# CHANGES
## v4.3.0
* Add script to convert allelecount output to JSON
## v4.2.1
* Update so docker and native install use same install scripts behind the scenes
* Docker now actually has htslib 1.11
* htslib compiled with libdeflate for improved performance
## v4.2.0
* Updated to hstlib 1.11
## v4.1.0
* Created Docker file and build scripts to generate a containeraized code
## v4.0.2
* Added checking of iterator error codes when calling sam_itr_next
## v4.0.1
### Behaviour change
**When the proper pair filter flag is used, this code now checks that the paired-end orientation is also used.**
**This will mean that mate-pair orientation (F/F or R/R) will be rejected**
* Where a proper pair filter is used, now check for the correct paired-end orientation of F/R.

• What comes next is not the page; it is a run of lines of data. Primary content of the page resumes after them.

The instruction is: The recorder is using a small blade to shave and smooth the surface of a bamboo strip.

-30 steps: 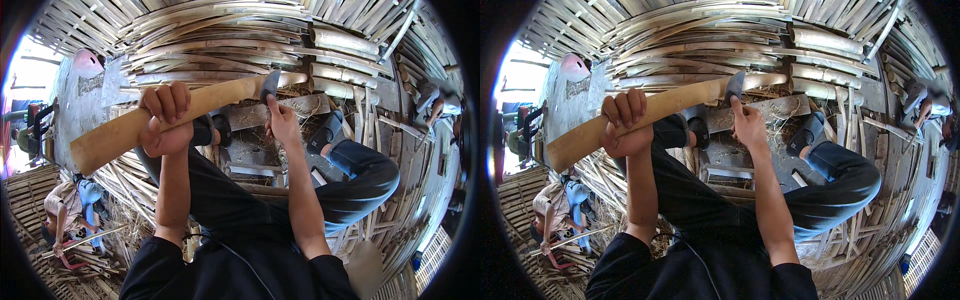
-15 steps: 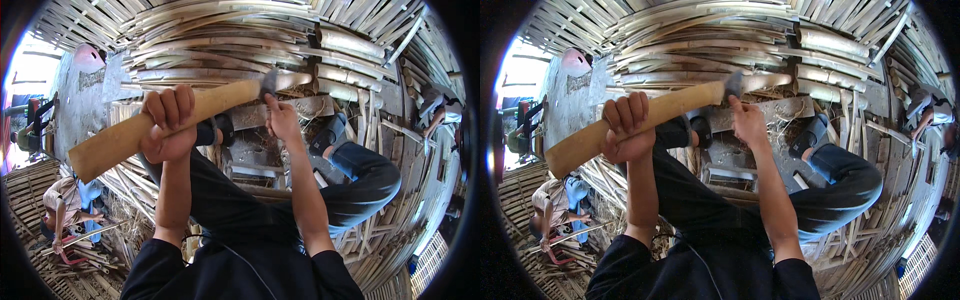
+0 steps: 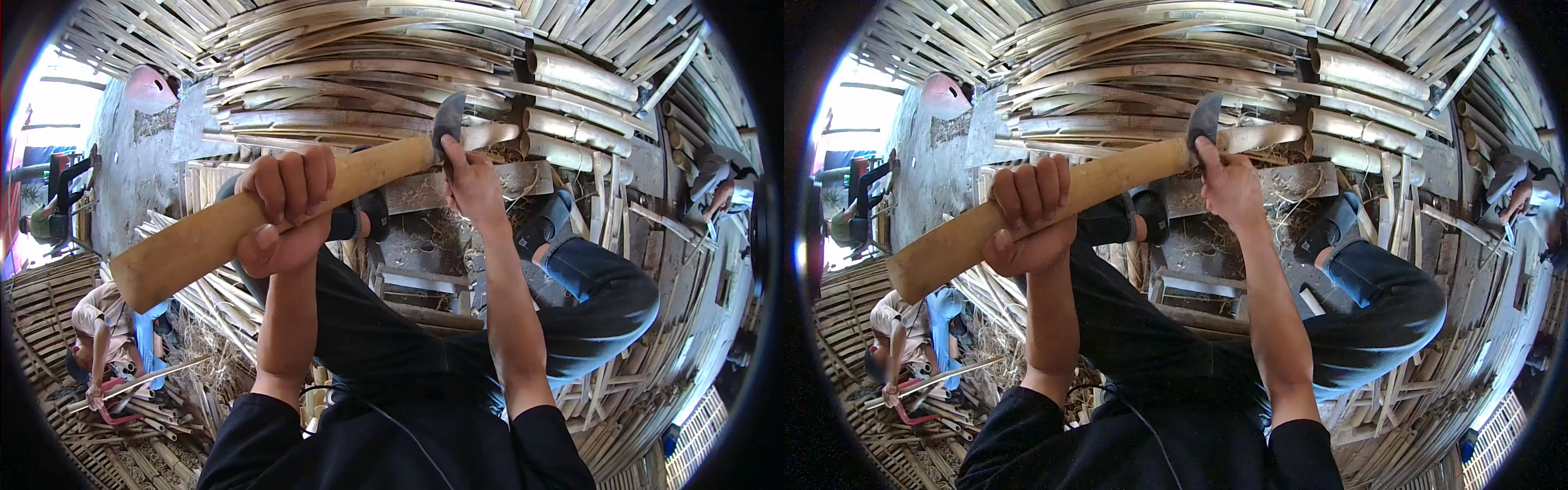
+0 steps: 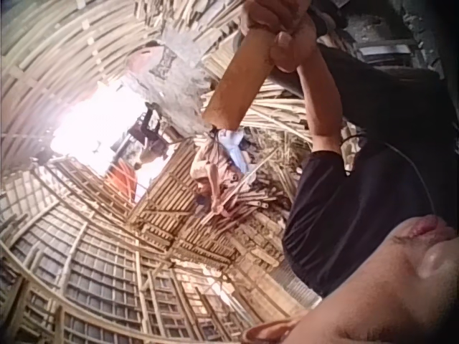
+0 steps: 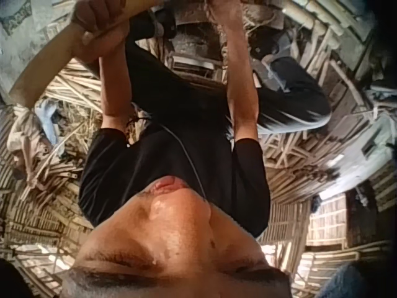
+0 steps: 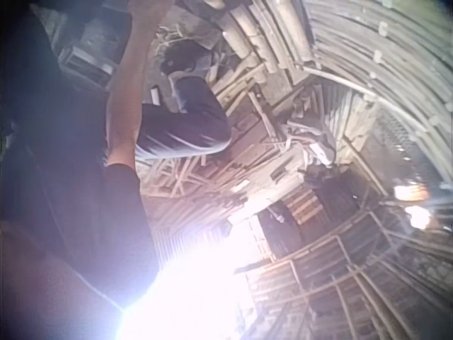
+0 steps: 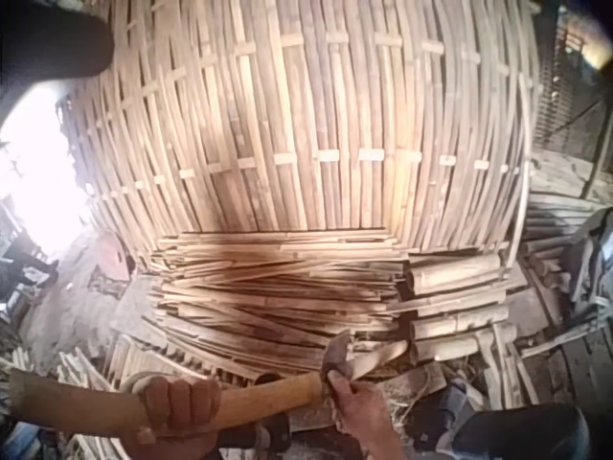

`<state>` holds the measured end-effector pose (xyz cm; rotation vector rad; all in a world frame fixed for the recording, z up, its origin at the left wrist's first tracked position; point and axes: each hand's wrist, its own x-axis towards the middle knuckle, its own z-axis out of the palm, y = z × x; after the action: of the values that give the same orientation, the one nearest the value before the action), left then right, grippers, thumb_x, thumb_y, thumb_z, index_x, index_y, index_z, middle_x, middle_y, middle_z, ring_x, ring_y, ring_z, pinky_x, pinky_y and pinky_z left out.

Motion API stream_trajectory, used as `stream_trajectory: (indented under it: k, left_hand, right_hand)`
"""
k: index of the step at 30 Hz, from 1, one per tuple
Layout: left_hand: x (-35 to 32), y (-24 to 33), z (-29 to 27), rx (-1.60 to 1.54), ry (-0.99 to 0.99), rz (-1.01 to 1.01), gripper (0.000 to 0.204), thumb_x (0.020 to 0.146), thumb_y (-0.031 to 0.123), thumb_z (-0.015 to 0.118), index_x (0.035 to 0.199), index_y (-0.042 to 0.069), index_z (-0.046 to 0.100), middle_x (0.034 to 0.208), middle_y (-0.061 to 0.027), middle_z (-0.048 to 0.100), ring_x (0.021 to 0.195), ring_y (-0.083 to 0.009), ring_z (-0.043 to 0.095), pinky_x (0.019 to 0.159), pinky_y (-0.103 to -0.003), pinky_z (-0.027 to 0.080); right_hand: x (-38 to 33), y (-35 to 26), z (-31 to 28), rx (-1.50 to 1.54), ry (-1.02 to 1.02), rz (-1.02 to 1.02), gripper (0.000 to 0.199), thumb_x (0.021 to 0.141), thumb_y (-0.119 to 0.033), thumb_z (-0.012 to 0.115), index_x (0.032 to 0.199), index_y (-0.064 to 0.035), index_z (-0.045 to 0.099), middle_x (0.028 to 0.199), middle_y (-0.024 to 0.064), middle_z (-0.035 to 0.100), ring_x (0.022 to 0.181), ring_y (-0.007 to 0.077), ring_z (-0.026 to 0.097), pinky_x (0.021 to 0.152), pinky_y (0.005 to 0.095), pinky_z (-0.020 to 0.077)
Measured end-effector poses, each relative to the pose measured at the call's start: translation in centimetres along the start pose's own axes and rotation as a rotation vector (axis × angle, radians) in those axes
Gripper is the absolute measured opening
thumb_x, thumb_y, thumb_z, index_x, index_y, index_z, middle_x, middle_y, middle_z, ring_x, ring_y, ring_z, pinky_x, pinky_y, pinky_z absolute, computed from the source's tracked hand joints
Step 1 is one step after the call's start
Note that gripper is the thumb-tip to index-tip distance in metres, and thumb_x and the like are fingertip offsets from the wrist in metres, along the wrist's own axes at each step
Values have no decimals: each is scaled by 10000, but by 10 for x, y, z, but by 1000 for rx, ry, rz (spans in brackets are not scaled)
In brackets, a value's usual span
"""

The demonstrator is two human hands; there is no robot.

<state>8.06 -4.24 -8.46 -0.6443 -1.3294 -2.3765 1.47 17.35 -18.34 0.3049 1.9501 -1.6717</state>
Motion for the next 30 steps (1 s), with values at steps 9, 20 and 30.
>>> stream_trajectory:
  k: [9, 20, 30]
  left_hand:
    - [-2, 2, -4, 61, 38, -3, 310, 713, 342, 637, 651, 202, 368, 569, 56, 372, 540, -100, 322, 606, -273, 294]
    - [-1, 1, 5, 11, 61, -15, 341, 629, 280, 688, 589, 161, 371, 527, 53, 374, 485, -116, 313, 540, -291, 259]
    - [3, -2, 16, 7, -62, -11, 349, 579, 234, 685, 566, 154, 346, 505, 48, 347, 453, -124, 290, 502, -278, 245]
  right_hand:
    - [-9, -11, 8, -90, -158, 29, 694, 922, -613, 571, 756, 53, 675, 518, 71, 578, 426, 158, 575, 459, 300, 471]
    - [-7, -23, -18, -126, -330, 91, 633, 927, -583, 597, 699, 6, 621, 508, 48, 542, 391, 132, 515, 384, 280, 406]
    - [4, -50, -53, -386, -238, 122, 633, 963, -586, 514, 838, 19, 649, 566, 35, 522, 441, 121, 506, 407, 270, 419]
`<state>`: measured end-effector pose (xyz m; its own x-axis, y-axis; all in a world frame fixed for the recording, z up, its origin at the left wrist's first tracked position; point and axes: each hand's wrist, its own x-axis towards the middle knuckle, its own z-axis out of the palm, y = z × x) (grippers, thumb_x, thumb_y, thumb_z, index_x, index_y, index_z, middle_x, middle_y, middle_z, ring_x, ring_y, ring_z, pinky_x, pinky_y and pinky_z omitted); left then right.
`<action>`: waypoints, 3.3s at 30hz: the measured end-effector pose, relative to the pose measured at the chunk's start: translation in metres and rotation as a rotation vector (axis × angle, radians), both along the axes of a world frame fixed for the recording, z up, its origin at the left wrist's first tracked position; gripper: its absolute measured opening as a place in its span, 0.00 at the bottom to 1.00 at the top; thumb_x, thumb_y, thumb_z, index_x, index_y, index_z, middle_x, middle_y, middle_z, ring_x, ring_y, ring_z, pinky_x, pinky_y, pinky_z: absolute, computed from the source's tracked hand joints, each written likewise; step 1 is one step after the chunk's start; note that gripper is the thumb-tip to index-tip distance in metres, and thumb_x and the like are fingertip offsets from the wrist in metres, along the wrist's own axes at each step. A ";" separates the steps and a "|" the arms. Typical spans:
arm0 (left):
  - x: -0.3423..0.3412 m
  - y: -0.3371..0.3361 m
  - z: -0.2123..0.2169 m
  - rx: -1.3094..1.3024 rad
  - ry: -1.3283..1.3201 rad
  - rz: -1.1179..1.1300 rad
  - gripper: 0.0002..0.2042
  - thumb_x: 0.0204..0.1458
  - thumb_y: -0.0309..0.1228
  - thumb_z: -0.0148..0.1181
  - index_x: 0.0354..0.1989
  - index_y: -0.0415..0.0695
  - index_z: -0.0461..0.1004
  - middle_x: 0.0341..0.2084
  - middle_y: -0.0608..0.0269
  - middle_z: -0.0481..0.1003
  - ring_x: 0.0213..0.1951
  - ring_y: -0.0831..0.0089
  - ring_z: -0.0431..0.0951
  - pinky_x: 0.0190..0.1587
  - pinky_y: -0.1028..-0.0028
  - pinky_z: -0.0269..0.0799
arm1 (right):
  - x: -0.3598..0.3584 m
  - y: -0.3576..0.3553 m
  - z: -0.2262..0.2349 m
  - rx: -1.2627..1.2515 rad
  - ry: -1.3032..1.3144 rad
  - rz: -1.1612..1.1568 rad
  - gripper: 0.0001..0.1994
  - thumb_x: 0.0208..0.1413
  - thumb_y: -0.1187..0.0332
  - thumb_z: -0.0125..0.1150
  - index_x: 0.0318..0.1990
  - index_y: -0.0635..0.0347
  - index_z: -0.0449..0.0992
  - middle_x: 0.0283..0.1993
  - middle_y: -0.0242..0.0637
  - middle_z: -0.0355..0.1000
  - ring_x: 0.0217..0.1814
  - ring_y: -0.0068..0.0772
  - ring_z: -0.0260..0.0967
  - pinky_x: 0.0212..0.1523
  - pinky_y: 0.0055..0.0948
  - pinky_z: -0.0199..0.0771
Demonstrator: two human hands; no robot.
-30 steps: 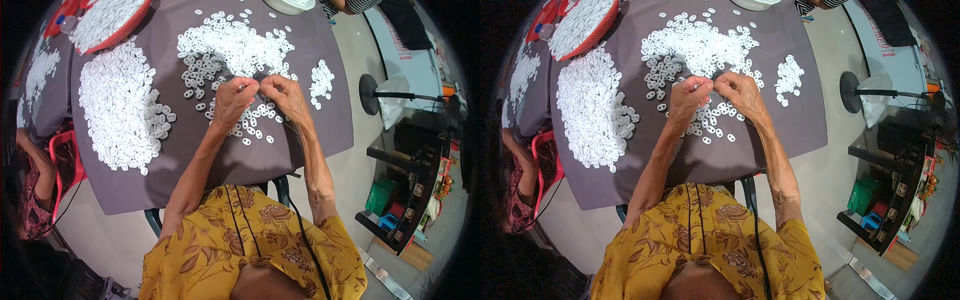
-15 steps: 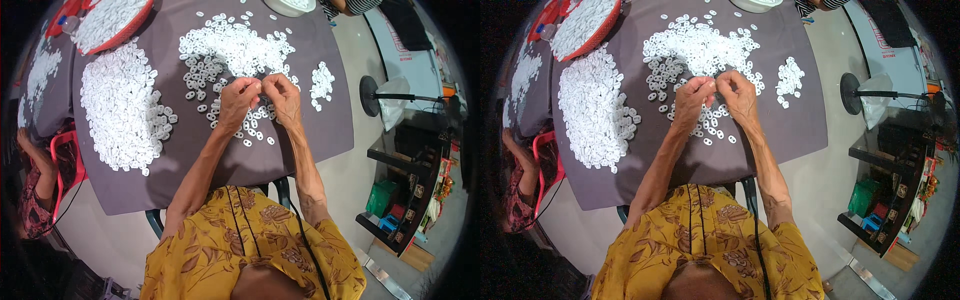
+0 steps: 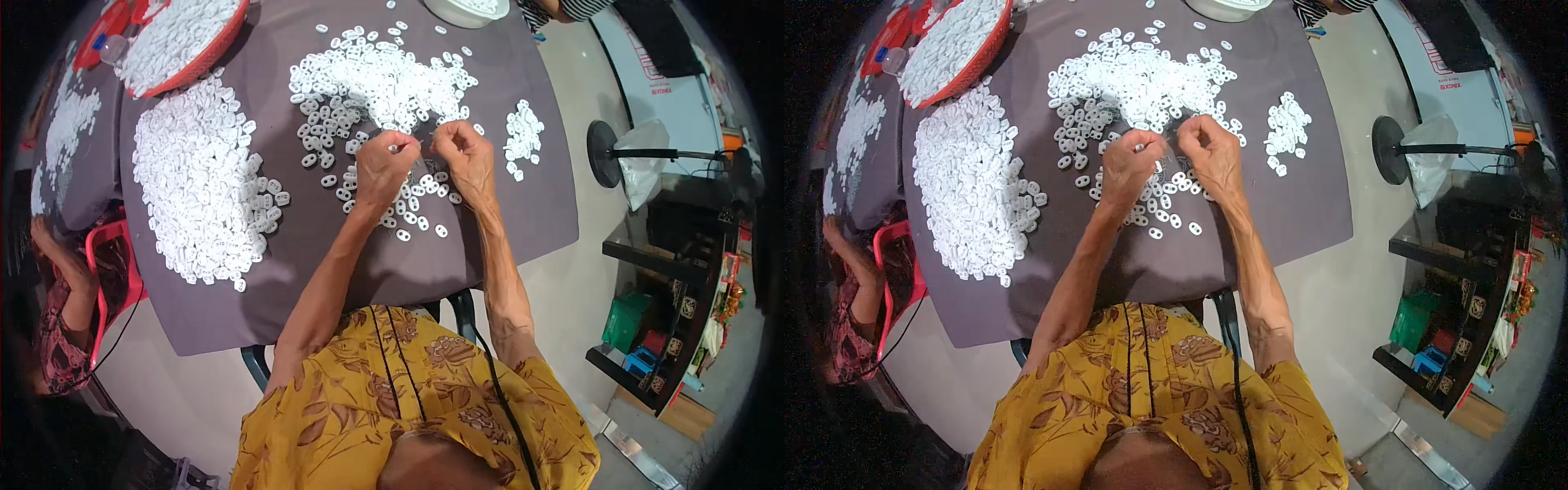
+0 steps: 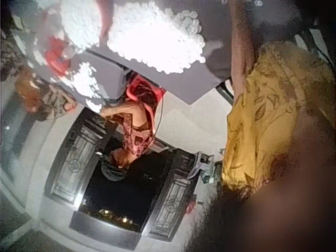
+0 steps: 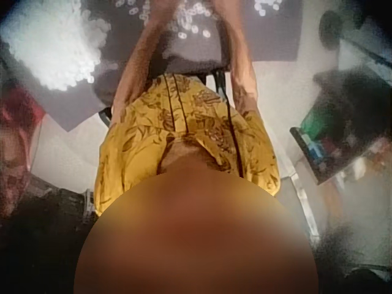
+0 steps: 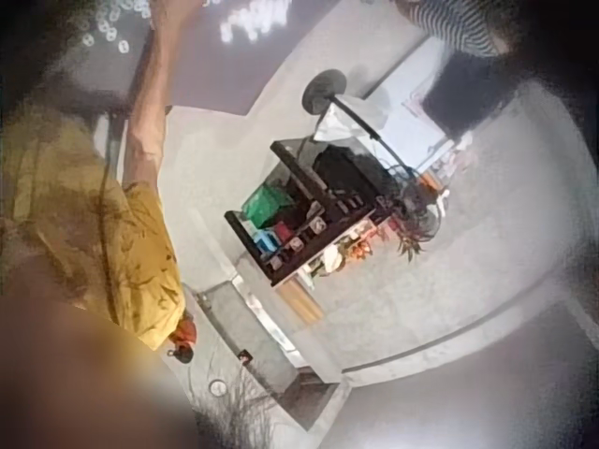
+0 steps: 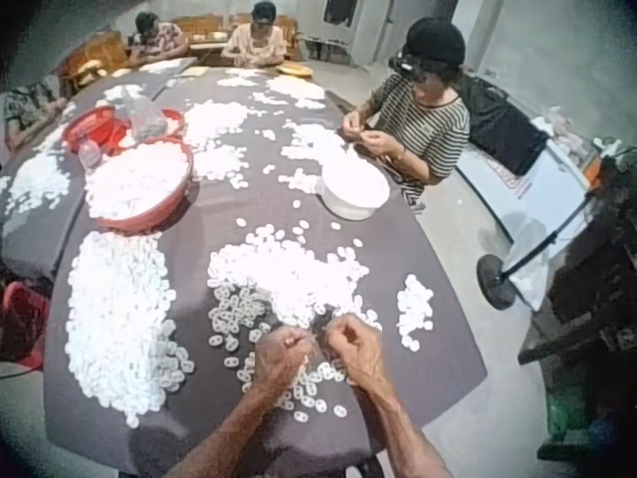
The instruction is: The person sorts through small white plastic buttons or components on a table by hand.
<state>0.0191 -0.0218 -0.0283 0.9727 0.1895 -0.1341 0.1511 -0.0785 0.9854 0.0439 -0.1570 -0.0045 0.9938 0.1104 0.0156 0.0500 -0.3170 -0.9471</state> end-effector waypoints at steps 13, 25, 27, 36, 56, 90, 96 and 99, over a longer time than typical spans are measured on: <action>-0.004 0.018 0.015 -0.994 0.153 -0.160 0.22 0.49 0.28 0.52 0.48 0.23 0.58 0.41 0.42 0.67 0.42 0.64 0.72 0.45 0.72 0.71 | -0.012 -0.003 0.042 -0.273 -0.131 0.121 0.05 0.45 0.73 0.55 0.26 0.67 0.71 0.23 0.35 0.69 0.27 0.24 0.65 0.30 0.23 0.65; -0.010 0.014 0.039 -0.767 0.090 -0.109 0.14 0.46 0.24 0.58 0.40 0.31 0.69 0.31 0.53 0.75 0.32 0.70 0.77 0.36 0.76 0.74 | -0.006 -0.004 0.054 -0.190 -0.072 0.220 0.03 0.47 0.76 0.54 0.28 0.66 0.71 0.26 0.32 0.70 0.29 0.20 0.65 0.31 0.20 0.65; -0.011 0.014 0.043 -0.786 0.042 -0.101 0.11 0.45 0.24 0.59 0.37 0.32 0.71 0.29 0.53 0.75 0.31 0.70 0.77 0.35 0.77 0.74 | -0.006 -0.008 0.054 -0.136 -0.018 0.227 0.03 0.47 0.76 0.53 0.29 0.66 0.71 0.27 0.32 0.70 0.30 0.19 0.65 0.32 0.19 0.65; -0.014 0.014 0.051 -0.735 -0.024 -0.107 0.11 0.44 0.23 0.59 0.36 0.32 0.71 0.28 0.54 0.75 0.29 0.71 0.77 0.33 0.75 0.75 | -0.010 -0.009 0.059 -0.058 0.040 0.245 0.02 0.48 0.78 0.53 0.29 0.65 0.71 0.30 0.31 0.69 0.33 0.19 0.65 0.35 0.19 0.65; -0.016 0.009 0.048 -0.654 -0.057 -0.086 0.10 0.46 0.26 0.57 0.36 0.33 0.72 0.26 0.59 0.75 0.28 0.78 0.75 0.31 0.81 0.73 | -0.012 -0.004 0.061 -0.157 -0.101 0.236 0.01 0.45 0.78 0.53 0.27 0.65 0.71 0.27 0.31 0.69 0.31 0.19 0.65 0.34 0.20 0.65; -0.014 0.003 0.043 -0.728 0.015 0.020 0.09 0.45 0.23 0.57 0.35 0.31 0.72 0.26 0.57 0.75 0.26 0.76 0.75 0.30 0.80 0.73 | -0.007 -0.001 0.056 -0.150 -0.070 0.250 0.01 0.48 0.77 0.54 0.28 0.66 0.71 0.26 0.32 0.70 0.28 0.21 0.66 0.32 0.20 0.66; -0.012 0.004 0.042 -0.790 0.053 0.075 0.09 0.46 0.23 0.58 0.35 0.32 0.72 0.27 0.59 0.74 0.28 0.76 0.75 0.33 0.81 0.73 | -0.016 -0.003 0.043 0.082 0.076 0.103 0.04 0.49 0.75 0.56 0.31 0.66 0.73 0.27 0.32 0.71 0.30 0.19 0.66 0.34 0.19 0.66; -0.014 0.004 0.041 -0.797 0.056 0.101 0.08 0.46 0.23 0.58 0.34 0.33 0.72 0.27 0.61 0.74 0.29 0.78 0.74 0.35 0.81 0.71 | -0.019 0.006 0.041 -0.059 0.014 0.110 0.04 0.49 0.73 0.57 0.28 0.66 0.73 0.25 0.30 0.71 0.30 0.18 0.66 0.32 0.18 0.65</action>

* If this is not met the read is ignored.
## v4.0.0
* alleleCounter now counts **_per-fragment_** rather than per-read when overlaps occur.
* Reworked perl to wrap C alleleCounter and just handle the extra format changes.
* No dep on Bio::DB::HTS now.
* Update to HTSlib 1.7
* Merged #43, providing 10X processing mode.
## v3.3.1
* Fix setup.sh bug skipping samtools install
## v3.3.0
* Added -d commandline option. It triggers 'dense' mode. Best used where there
* are many SNPs for example AscatNGS and Battenberg allelecount steps
* Added -f commandline option. Flag value of reads to retain in allele counting
* Added -F commandline option. Flag value of reads to exclude in allele counting
## v3.1.0
* Adds filter and keep flags commandline options for read filtering
* Adds dense SNP option
* Change install of Bio::DB::HTS to use fixed version of htslib and Bio::DB::HTS
## v3.0.0
* Removes dependancy on legacy versions of samtools in perl code.
* Upgrades to more recent version of htslib not requiring patch.
## v2.2.0
* Added contig filter commandline option
## v2.1.0
* Added version info to makefile and option to display to alleleCount C code.
* Fixed bug in c code where region wasn't malloc-ing enough for the contig name.